What works fine in a way is this:
>\s*([\w])+\s*<
But it has to match all the following "asdf"s:
<element>asdf
<element>asdf.</element>asdf
<element />
asdf asdf
</element>
<element>
asdf!
</element>
What it should NOT find is an empty space between 2 tags, this example should match NOTHING:
<element>
<element> </element>
</element>
What I need in particular is a regex, that matches:
I don't want to get matches which includes special characters without \w.
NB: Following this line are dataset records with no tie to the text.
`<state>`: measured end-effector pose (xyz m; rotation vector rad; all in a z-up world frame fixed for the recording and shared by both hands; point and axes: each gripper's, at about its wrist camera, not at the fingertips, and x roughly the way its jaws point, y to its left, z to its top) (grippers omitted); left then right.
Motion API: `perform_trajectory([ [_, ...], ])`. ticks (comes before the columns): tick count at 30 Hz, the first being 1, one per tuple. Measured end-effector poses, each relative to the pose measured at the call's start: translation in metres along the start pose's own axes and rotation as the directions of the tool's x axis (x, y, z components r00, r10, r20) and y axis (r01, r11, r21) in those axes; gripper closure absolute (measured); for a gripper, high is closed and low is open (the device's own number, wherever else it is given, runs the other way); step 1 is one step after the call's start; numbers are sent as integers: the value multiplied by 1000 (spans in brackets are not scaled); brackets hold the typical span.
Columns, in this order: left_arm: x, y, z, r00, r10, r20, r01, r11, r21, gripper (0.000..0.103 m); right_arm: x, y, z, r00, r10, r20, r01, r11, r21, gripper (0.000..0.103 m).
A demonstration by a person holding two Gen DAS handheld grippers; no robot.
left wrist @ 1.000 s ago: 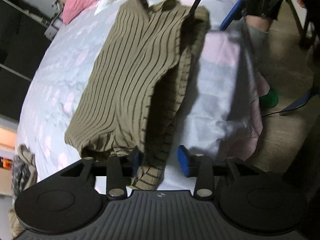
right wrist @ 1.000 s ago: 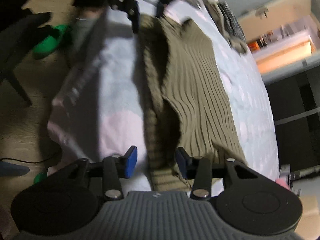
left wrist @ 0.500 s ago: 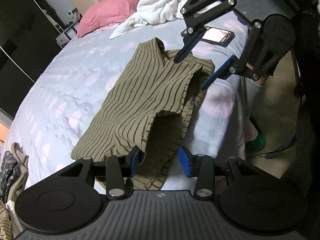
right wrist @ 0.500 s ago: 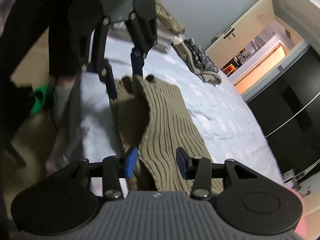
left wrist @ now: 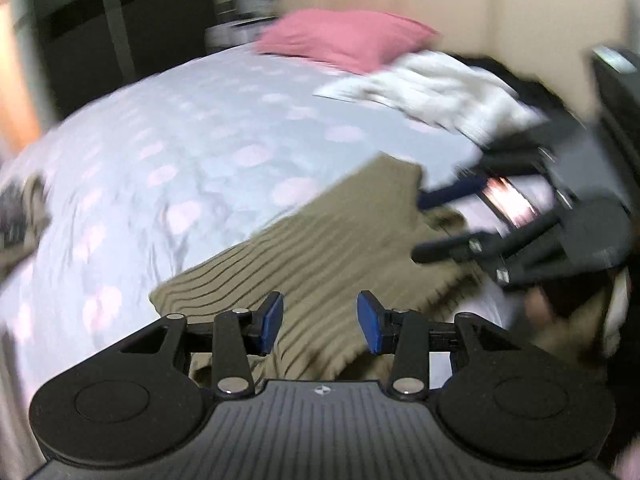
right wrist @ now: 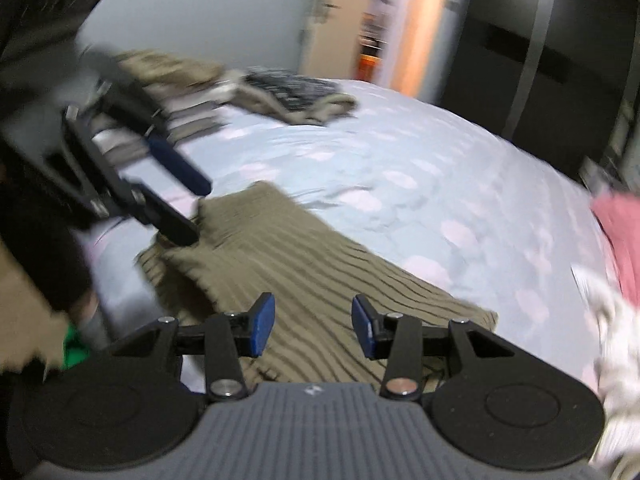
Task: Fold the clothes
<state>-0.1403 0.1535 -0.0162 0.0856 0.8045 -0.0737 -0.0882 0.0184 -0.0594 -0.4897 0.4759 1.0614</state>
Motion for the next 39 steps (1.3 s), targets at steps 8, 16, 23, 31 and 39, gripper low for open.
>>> perform_trajectory([
  [8, 50, -1, -17, 994, 42, -96, -54, 990, -128, 94, 32, -8, -13, 991, -64, -117, 85, 978, 189, 89],
  [16, 73, 14, -44, 970, 54, -236, -89, 986, -141, 97, 59, -10, -41, 952, 2, -306, 72, 971, 230, 89],
  [23, 43, 12, -37, 984, 62, -166, -85, 988, -131, 97, 35, -19, -38, 962, 28, -272, 54, 956, 288, 87],
  [31, 20, 41, 5, 991, 137, 4, -132, 962, -239, 97, 7, -58, -3, 984, -162, -73, 178, 901, 396, 87],
  [39, 52, 88, 7, 978, 208, 2, -192, 904, -382, 102, 35, -105, -5, 953, -286, -104, 296, 794, 531, 87],
])
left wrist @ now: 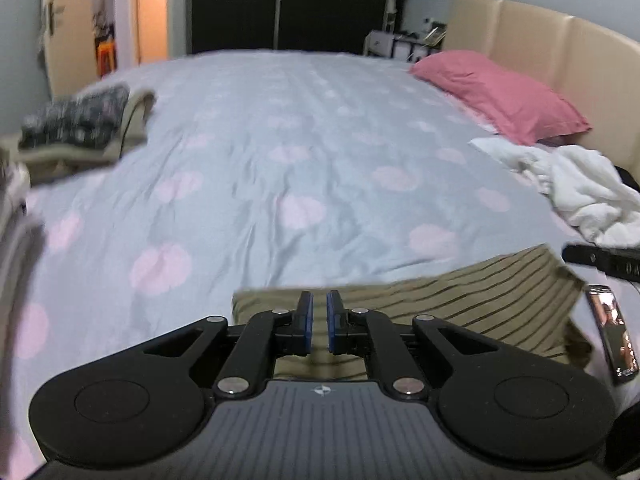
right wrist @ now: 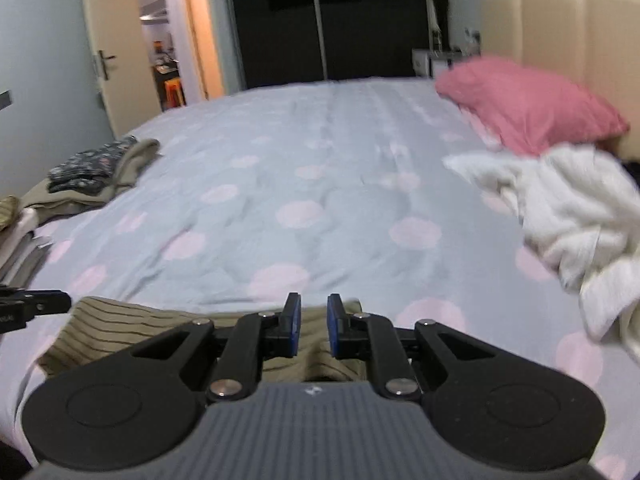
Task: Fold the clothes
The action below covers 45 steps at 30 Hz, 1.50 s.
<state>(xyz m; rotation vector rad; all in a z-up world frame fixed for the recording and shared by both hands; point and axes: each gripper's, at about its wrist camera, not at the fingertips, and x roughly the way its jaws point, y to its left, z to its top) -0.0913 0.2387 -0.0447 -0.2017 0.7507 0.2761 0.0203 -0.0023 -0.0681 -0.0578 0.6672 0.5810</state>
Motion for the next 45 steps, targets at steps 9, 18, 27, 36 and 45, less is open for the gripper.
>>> perform_trajectory([
  [9, 41, 28, -34, 991, 6, -130, -12, 999, -44, 103, 49, -10, -49, 983, -18, -184, 13, 999, -29, 88],
  [18, 44, 33, -42, 991, 6, -131, -9, 1000, -26, 103, 54, -6, -64, 980, -35, -195, 12, 993, -120, 88],
  [27, 17, 25, -38, 992, 64, -108, -60, 997, 46, 103, 27, -6, -60, 973, -84, -215, 59, 991, -119, 88],
  [36, 0, 13, 0, 1000, 8, 21, -8, 1000, 24, 103, -1, 6, -25, 995, -95, 6, 95, 989, -114, 84],
  [45, 43, -13, 7, 996, -87, 18, 87, 996, 15, 103, 48, 45, -1, 999, 43, -17, -44, 995, -86, 85],
])
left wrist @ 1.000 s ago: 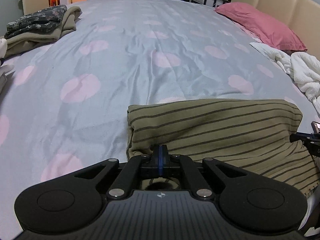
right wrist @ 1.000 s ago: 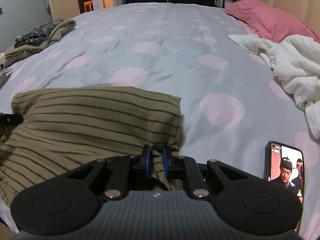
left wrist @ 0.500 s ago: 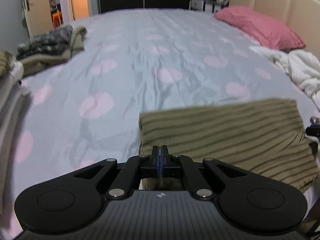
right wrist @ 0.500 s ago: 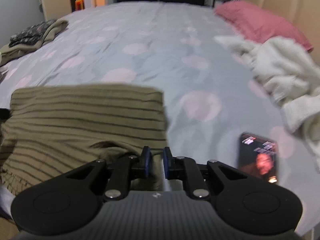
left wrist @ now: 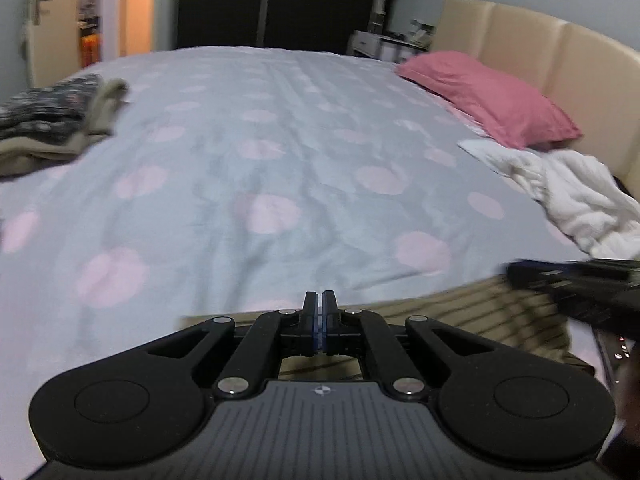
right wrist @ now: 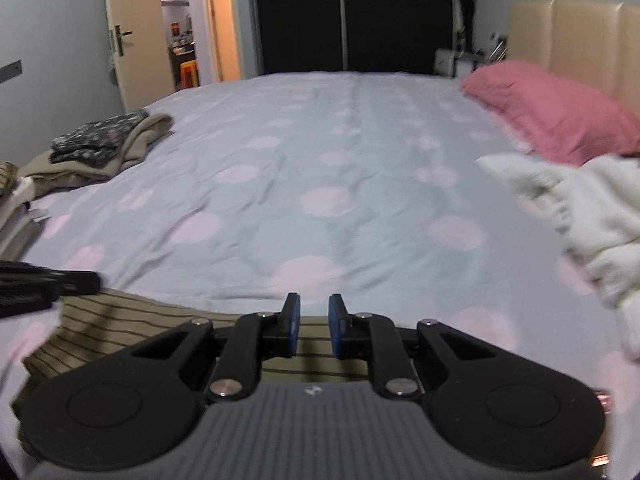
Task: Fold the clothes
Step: 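Press the folded shirt bundle flat with both tools and open them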
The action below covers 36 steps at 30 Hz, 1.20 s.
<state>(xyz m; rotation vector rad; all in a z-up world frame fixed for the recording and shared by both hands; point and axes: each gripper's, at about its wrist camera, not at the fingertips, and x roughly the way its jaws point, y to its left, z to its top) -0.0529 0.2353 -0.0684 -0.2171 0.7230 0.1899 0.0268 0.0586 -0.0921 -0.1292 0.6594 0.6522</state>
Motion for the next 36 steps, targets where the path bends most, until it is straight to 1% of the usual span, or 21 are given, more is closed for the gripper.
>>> perform_trajectory([
  [2, 11, -12, -3, 1000, -23, -14, 24, 999, 29, 103, 11, 17, -2, 1000, 27, -8, -27, 999, -35, 85],
  [4, 24, -21, -6, 999, -32, -36, 34, 998, 51, 103, 23, 33, -6, 999, 30, -23, -32, 996, -83, 86],
  [6, 36, -18, -10, 997, -22, -76, 25, 999, 32, 103, 34, 45, -10, 999, 26, -45, -32, 992, -123, 85],
  [8, 48, -13, -15, 993, -28, -118, 30, 1000, 10, 103, 44, 46, -16, 996, 27, -83, -37, 991, -127, 85],
  [10, 53, -10, -18, 992, -34, -122, 35, 999, 6, 103, 55, 45, -22, 992, 30, -123, -44, 992, -116, 86],
  [15, 50, -9, -19, 993, -37, -115, 39, 999, 20, 103, 61, 45, -28, 992, 27, -127, -43, 991, -130, 86],
  [17, 41, -9, -16, 996, -25, -84, 28, 999, 34, 103, 55, 40, -25, 993, 36, -114, -48, 993, -106, 89],
  [18, 36, -8, -14, 998, -15, -63, 17, 999, 39, 103, 50, 36, -23, 995, 31, -92, -39, 996, -84, 90],
  [20, 23, -5, -10, 1000, 7, -14, -6, 999, 40, 103, 40, 27, -15, 1000, -6, -31, 5, 998, -55, 88],
  [22, 10, 1, -4, 999, 36, 38, -37, 999, 31, 103, 31, 18, -9, 999, -45, 23, 46, 998, -33, 88],
  [23, 7, 5, -2, 997, 55, 48, -56, 998, 25, 103, 26, 13, -6, 997, -67, 47, 68, 997, -23, 88],
  [24, 7, 10, -1, 996, 79, 34, -80, 997, 14, 103, 23, 8, -4, 994, -88, 65, 89, 996, -13, 85],
  [26, 11, 21, -5, 992, 128, -10, -128, 992, -15, 103, 27, 0, -7, 993, -118, 31, 118, 993, 4, 84],
  [28, 17, 29, -11, 989, 142, -45, -144, 989, -33, 103, 32, -8, -13, 990, -142, -9, 142, 990, 16, 85],
  [30, 24, 31, -18, 986, 150, -69, -151, 988, -10, 103, 42, -16, -23, 989, -137, -63, 140, 989, 40, 89],
  [33, 28, 34, -22, 987, 141, -77, -142, 990, -13, 103, 49, -23, -33, 990, -116, -81, 121, 991, 49, 89],
  [36, 26, 37, -23, 988, 130, -79, -133, 991, -29, 103, 49, -21, -34, 989, -121, -79, 123, 992, 17, 89],
])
Another, which doesn't work at all is this:
>\s*((?=[\w]+)(?=[ ?=()!"_]*))\s*<
What is the correct way to accomplish my need?
Thank you so much!
Upvotes: 0
Views: 1182
Reputation: 370879
You can use one lookahead before matching the text between the ><
s:
>(?=[^<]*\w).*?<
(use "s" flag, so dot matches newline - or, use something like [\S\s]*?
instead of .*?
)
The lookahead ensures that there's a word character between the >
and the <
. Then, match and lazy-repeat any character until you get to the <
.
https://regex101.com/r/cqinyh/2
Upvotes: 1